Andra jadi ingat waktu ia meminta Mahira mengupas bawang merah dan bawang putih. “Ah … kayaknya iya juga yah. Tapi, kamu kayaknya gak males tuh kalau soal kerja. Kok bisa gitu?”

“Ya … beda dong! Kerja itu menghasilkan uang. Uang itu bisa aku pakai untuk mencukupi kebutuhanku yang orangnya malasan. Kalau gak ada uang, aku gak bisa seenaknya makan enak di luar, belanja barang ini dan itu sesuka hati, beli sesuatu yang diinginkan. Di zaman serba instan begini kan yang penting punya uang dulu baru bisa hidup malas-malasan. Dan aku gak suka menengadahkan tangan ke orang lain!”
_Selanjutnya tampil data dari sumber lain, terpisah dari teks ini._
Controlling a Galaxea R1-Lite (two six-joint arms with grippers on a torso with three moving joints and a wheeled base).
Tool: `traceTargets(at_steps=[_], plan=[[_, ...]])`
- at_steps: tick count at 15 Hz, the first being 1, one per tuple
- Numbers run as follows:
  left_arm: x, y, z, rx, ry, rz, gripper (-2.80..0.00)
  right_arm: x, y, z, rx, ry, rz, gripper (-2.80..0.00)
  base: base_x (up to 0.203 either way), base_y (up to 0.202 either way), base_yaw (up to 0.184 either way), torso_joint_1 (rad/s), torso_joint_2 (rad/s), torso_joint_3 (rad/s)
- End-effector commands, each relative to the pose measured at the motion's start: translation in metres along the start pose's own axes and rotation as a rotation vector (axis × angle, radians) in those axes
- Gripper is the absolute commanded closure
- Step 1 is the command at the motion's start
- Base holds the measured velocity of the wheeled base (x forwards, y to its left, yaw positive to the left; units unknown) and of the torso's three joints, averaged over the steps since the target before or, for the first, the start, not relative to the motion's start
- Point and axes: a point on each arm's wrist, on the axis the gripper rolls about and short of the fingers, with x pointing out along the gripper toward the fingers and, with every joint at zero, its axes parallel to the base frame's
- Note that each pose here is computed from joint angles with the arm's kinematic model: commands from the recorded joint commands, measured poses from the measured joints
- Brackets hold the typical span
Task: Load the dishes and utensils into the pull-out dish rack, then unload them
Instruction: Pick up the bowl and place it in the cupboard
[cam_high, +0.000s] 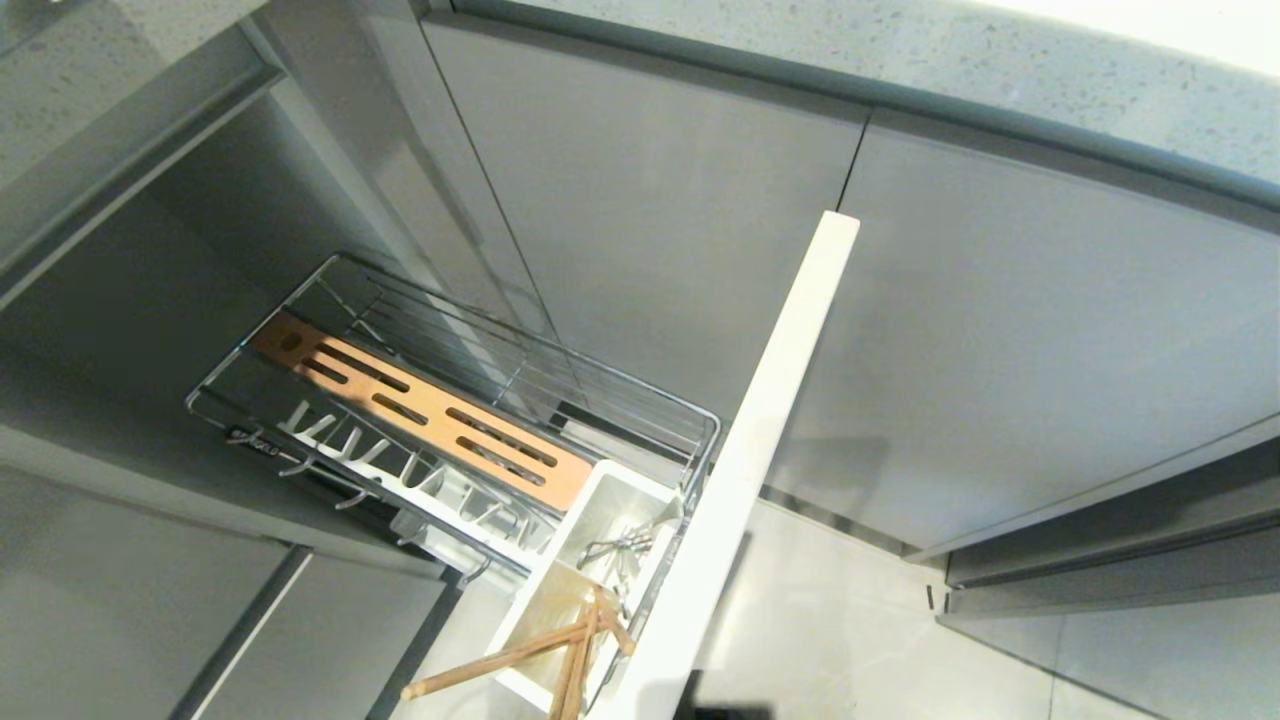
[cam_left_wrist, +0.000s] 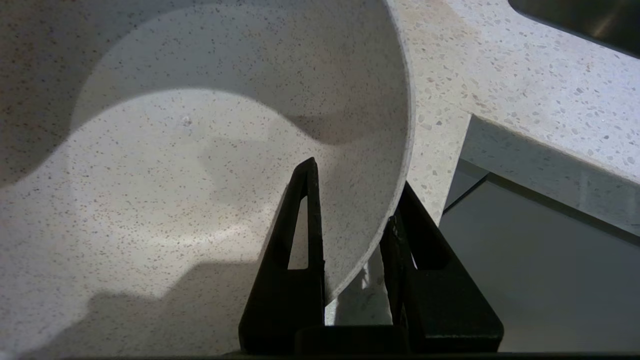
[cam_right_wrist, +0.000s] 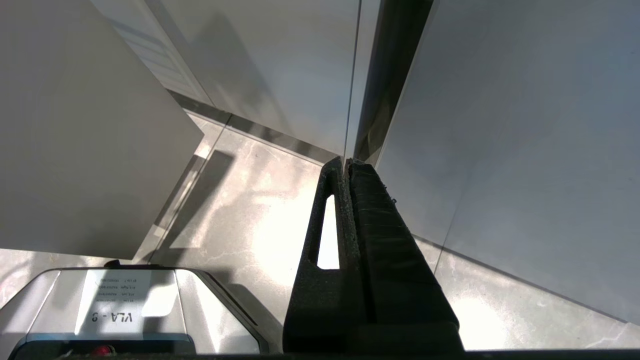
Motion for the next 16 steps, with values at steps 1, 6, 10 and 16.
traceTargets(at_steps=[1,6,10,16], plan=[[-0.003,0.000,0.002,0.001,-0.007,-0.001,0.00,0.000,0.000,0.000,0.000,0.002,0.001,0.00,0.000,0.000,0.000,0.000,0.00,0.000],[-0.023,-0.003,0.014,0.005,-0.055,-0.021,0.00,0.000,0.000,0.000,0.000,0.002,0.001,0.00,0.000,0.000,0.000,0.000,0.00,0.000],[-0.057,-0.011,0.029,0.006,-0.121,-0.091,0.00,0.000,0.000,0.000,0.000,0.002,0.001,0.00,0.000,0.000,0.000,0.000,0.00,0.000],[-0.101,-0.022,0.043,-0.016,-0.201,-0.245,0.00,0.000,0.000,0.000,0.000,0.002,0.001,0.00,0.000,0.000,0.000,0.000,0.00,0.000]])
“Kamu beda sama Zahra. Zahra tuh orangnya—”

Mahira sudah lebih dulu berlari kencang sebelum Andra menuntaskan kalimatnya. Sejenak Andra terdiam, merenungi apa yang baru saja terlontar dari mulutnya. 

Andra meremas rambutnya yang sudah basah. Mendesah jengkel karena tak bisa mengontrol dirinya dari mengingat Zahra.

Apa ini artinya yang dikatakan Amel benar? 

Kalau Andra sebenarnya belum sepenuhnya melupakan sosok Zahra.